Selective serotonin reuptake inhibitors (SSRIs) including fluoxetine, sertraline, paroxetine, citalopram, and escitalopram block the serotonin transporter, increasing synaptic serotonin availability. Serotonin-norepinephrine reuptake inhibitors (SNRIs) such as venlafaxine, duloxetine, and desvenlafaxine inhibit reuptake of both serotonin and norepinephrine. Tricyclic antidepressants (TCAs) like amitriptyline and nortriptyline block serotonin and norepinephrine reuptake but also antagonize histaminergic, cholinergic, and alpha-adrenergic receptors, causing significant side effects. Monoamine oxidase inhibitors (MAOIs) including phenelzine and tranylcypromine irreversibly inhibit MAO, preventing the breakdown of monoamines; they require dietary tyramine restriction to avoid hypertensive crisis. Ketamine and esketamine are NMDA receptor antagonists with rapid-onset antidepressant effects in treatment-resistant depression. For bipolar disorder, lithium modulates intracellular signaling pathways and inositol metabolism, valproate enhances GABA activity, and lamotrigine stabilizes mood through sodium channel modulation. Atypical antipsychotics (quetiapine, olanzapine, aripiprazole) block dopamine D2 and serotonin 5-HT2A receptors. Benzodiazepines enhance GABA-A receptor chloride channel opening, producing anxiolytic, sedative, and anticonvulsant effects. Buspirone is a partial 5-HT1A agonist used for generalized anxiety disorder.

Therapeutic Uses

SSRIs are first-line for major depressive disorder and most anxiety disorders. SNRIs are alternatives or first-line when pain symptoms coexist. TCAs and MAOIs are reserved for treatment-resistant cases. Ketamine/esketamine is approved for treatment-resistant depression and acute suicidal ideation. Lithium remains the gold standard for bipolar disorder maintenance therapy. Atypical antipsychotics are used across mood and psychotic disorders.

Adverse Effects

SSRIs cause sexual dysfunction, weight gain, insomnia, and initial activation. SNRIs may increase blood pressure and cause withdrawal symptoms upon discontinuation. TCAs produce anticholinergic effects, sedation, orthostatic hypotension, and cardiac conduction abnormalities. MAOIs require dietary restrictions and carry a risk of hypertensive crisis. Lithium has a narrow therapeutic index requiring monitoring of serum levels, renal function, and thyroid function. Valproate is associated with weight gain, tremor, and hepatotoxicity.
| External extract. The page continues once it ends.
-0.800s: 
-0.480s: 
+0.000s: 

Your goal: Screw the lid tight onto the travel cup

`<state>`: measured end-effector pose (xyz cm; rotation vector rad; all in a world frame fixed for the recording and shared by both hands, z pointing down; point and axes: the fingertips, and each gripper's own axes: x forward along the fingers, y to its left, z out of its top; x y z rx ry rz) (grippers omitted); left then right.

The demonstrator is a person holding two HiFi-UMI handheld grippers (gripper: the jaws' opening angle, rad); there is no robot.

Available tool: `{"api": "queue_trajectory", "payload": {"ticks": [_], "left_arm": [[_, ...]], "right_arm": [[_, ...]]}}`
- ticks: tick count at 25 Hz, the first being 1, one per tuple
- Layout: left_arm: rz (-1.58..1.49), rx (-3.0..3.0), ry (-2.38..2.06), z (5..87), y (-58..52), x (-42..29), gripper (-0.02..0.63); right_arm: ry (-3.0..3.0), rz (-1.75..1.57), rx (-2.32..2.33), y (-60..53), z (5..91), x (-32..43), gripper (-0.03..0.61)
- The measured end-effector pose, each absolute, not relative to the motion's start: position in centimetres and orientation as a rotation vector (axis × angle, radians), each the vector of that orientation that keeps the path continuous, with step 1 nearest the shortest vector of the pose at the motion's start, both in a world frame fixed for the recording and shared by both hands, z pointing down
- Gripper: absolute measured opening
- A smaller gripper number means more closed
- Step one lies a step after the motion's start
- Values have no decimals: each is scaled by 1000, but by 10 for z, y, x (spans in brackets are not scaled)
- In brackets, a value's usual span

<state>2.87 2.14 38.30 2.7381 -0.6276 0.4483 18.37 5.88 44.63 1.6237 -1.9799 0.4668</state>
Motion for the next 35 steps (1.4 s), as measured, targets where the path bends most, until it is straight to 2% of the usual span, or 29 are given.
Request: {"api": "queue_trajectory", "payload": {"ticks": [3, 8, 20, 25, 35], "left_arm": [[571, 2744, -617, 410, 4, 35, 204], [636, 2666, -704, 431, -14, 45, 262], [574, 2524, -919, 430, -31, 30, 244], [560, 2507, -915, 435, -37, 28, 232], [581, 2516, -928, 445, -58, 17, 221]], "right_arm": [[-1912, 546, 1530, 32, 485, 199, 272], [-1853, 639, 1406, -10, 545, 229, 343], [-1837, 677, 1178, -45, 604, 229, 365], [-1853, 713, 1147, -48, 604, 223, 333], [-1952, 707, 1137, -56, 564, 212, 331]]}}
Key Clinical Considerations

Most antidepressants require 4 to 6 weeks to achieve full therapeutic effect, with early activation or anxiety being common before benefit emerges. Abrupt discontinuation of SSRIs and SNRIs can produce withdrawal syndromes. Lithium treatment requires regular monitoring of serum levels, renal and thyroid function. The risk of suicide may transiently increase during early antidepressant treatment in young adults, necessitating close monitoring.

Conclusion

Psychopharmacology offers effective symptom relief for major psychiatric disorders, with SSRIs and atypical antipsychotics dominating contemporary practice. Individualized treatment selection based on symptom profile, side effect tolerability, and patient preference optimizes outcomes. Ongoing therapeutic drug monitoring and integration with psychosocial care remain essential components of comprehensive psychiatric management.